The two program was in a tiny town called Barnag, in rural Hungary, and it emphasised the connection between equestrian arts and visual arts. I got a chance to use my Hungarian language skills, my printmaking skills, and to have a lot of fun working with horses for the first time in my life, having interactions with these beautiful animals that were a far cry from the four standard 2 hour trail rides I’d done in the past.
As a consequence, I did a lot of art. Of horses.
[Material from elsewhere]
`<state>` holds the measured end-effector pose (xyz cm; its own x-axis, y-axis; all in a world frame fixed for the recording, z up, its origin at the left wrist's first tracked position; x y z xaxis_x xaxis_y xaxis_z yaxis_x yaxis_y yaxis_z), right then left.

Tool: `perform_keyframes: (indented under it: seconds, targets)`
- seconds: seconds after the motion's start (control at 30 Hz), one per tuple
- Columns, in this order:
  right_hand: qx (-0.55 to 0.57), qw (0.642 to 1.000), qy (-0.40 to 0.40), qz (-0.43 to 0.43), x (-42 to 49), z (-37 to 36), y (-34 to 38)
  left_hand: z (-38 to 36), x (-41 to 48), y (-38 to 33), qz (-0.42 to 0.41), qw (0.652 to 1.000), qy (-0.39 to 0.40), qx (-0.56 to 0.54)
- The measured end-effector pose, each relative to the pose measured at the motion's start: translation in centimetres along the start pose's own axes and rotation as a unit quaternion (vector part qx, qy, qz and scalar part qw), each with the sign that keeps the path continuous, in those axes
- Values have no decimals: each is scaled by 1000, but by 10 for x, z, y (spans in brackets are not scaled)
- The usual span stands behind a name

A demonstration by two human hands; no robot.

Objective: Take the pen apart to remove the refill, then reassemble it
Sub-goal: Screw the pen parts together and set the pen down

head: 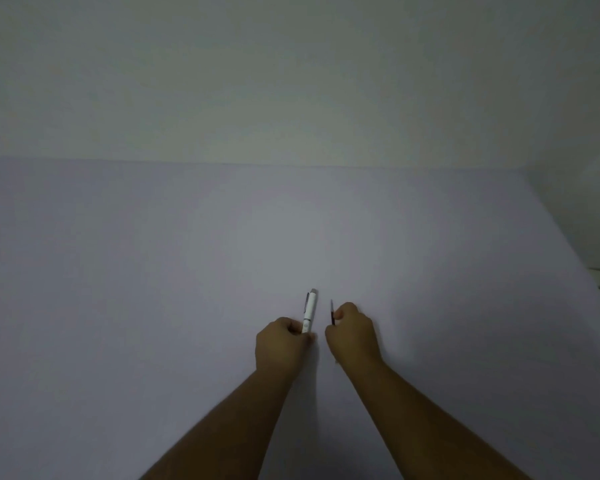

Depicting horses is something I used to do significantly more in the past, before my practice switched to one based more on my own personal observation. I love horses and I love depicting them, but I think I became a little bit worried over the years about avoiding cliche, because horses can be a very cliched subject – think of the painting of the dramatic rearing steed, a herd of galloping horses, or the beautiful pony with flowers in his mane. So I admit that I was a little anxious to resume depicting horses in my work.
I decided to spend time with them, to observe the movement of their bodies, the way the light shone off their coats, the way they moved, the shiver of their muscles and the angles of their moving legs and heads. I created works based on their shifting, contorting bodies.
I also did a lot of work to do with the environment. Barnag is a beautiful place, rolling fields and spectacular skies, covered in wildflowers, thyme, herbs, and berries.
One of the horses, Arabell, would roll in the field and get covered in stains from the dewberries and blackberries. I was intrigued by the berries, and so I did several works based on Arabell’s interaction with them.
I also did some other works involving berries, depicting the other horses.
Finally, something non-horse related. A painting of some of the wonderful wildflowers, following on from my wildflower painting I did in Canada. I did this in a much looser style than I usually work, emphasising the ephemeral nature of these abundant plants.
It was half the length of my previous residency, but it was a very busy, involved time. I met some wonderful people and had some wonderful interactions with the horses. This is a beautiful part of the world – the Hungarians value horses very much, having a history of equestrian skill going right back to the Huns, and the hosts, Beáta and Marton, have wonderful responsive horses whom they work with in a very natural way (lots of bareback riding, significantly less tack than most other equestrian disciplines.) It didn’t matter that I hadn’t had the experience with horses the other residents had had – I was given the opportunity to learn at the pace I was capable of. Now that I’m back in Australia I’d really like to continue riding, although I’m not sure how yet, given that I don’t have a horse or access to a horse!